The so-called functional approach turned out to be very efficient in the study of various issues arising in the theory of approximate integration and partial differential equations and related branches of analysis. The essence of this approach (if we confine ourselves to the example of a boundary value problem for a differential equation) is that the differential equation with the boundary conditions is implemented as an operator acting in a specially selected functional space; the required information is obtained from the properties of this operator. S.L. Sobolev developed an algorithm for constructing cubature formulas, which he called formulas with a regular boundary layer.

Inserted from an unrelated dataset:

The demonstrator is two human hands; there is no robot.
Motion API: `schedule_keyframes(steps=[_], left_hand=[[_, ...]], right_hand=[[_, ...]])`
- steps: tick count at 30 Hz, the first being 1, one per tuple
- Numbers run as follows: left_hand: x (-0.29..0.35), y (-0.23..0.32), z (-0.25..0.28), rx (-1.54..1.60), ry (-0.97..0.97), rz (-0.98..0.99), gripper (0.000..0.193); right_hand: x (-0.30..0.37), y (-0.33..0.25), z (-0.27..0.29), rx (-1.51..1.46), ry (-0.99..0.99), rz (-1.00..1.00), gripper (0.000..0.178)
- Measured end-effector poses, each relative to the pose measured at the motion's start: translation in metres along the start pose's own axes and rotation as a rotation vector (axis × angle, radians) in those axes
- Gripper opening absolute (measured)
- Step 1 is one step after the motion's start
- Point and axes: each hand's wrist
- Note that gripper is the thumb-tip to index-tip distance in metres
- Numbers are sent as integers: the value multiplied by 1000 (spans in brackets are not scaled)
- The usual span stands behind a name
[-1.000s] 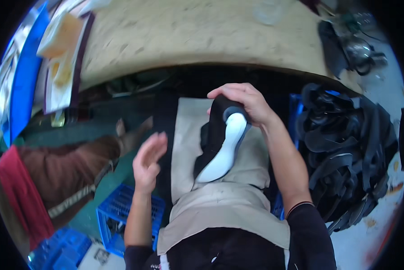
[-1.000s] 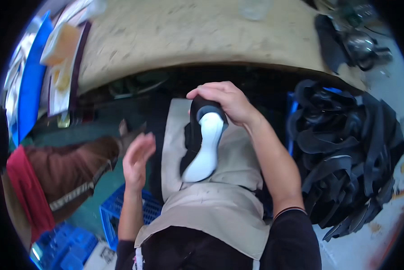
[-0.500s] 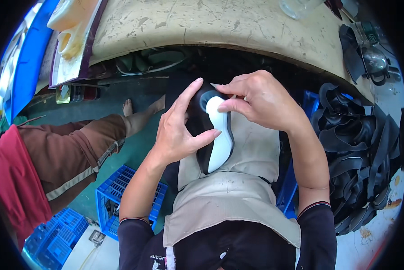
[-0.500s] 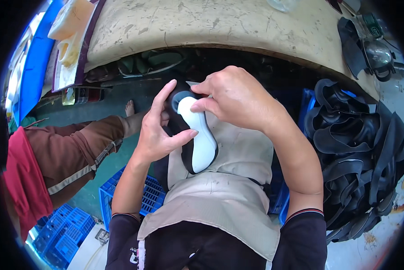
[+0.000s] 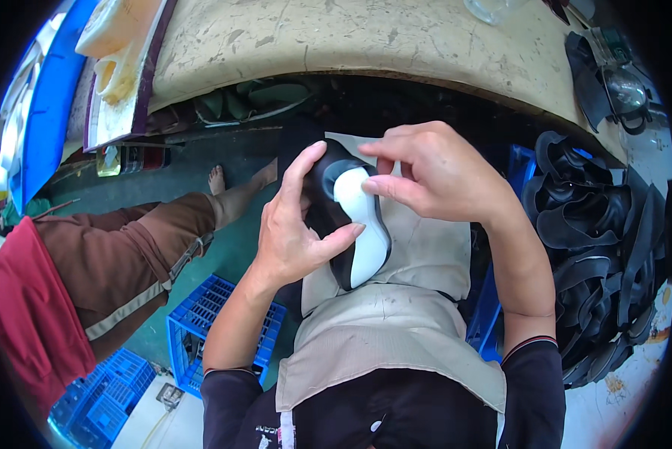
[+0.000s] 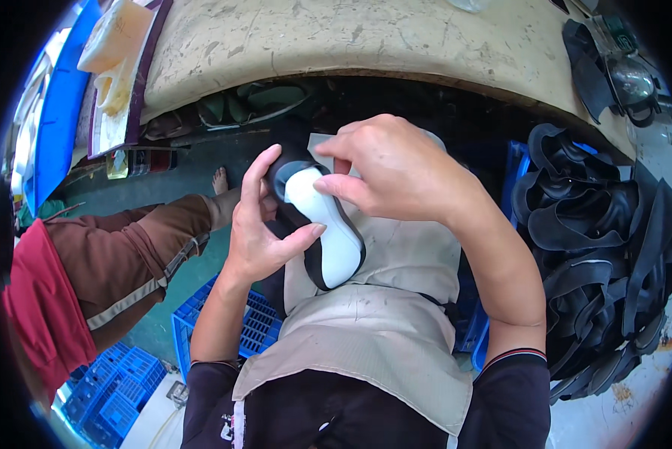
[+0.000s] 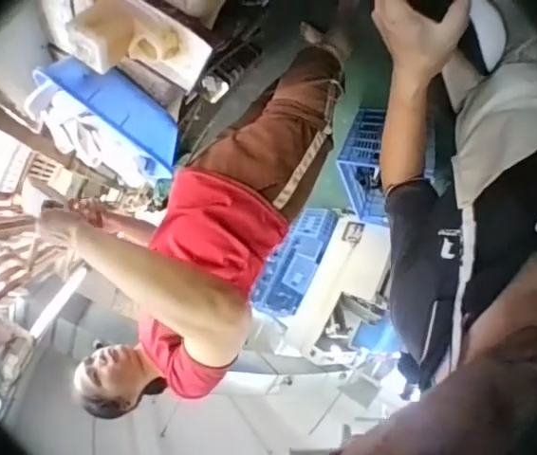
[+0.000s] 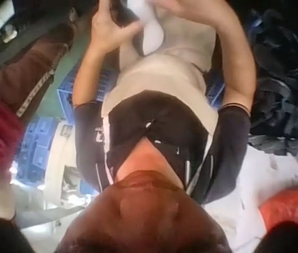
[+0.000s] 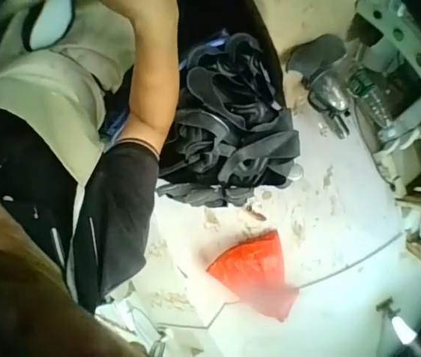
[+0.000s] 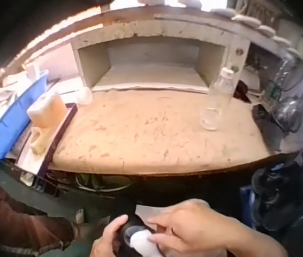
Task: Apply glue to shoe soles and uppers and press them together to assemble shoes.
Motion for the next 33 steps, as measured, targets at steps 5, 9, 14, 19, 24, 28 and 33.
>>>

He proved the asymptotic optimality of these formulas and the upper-bound estimate of the norm of the error functional in space U2m (Ω), setting the principal term. The purpose of this study is to obtain a lower estimate (i.e., a lower bound) for any error functional of lattice cubature formulas for spaces Hpμ(Ω) and determine the asymptotical optimality of cubature formulas with a regular in the sense of Sobolev boundary layer in space Hpμ(Ω).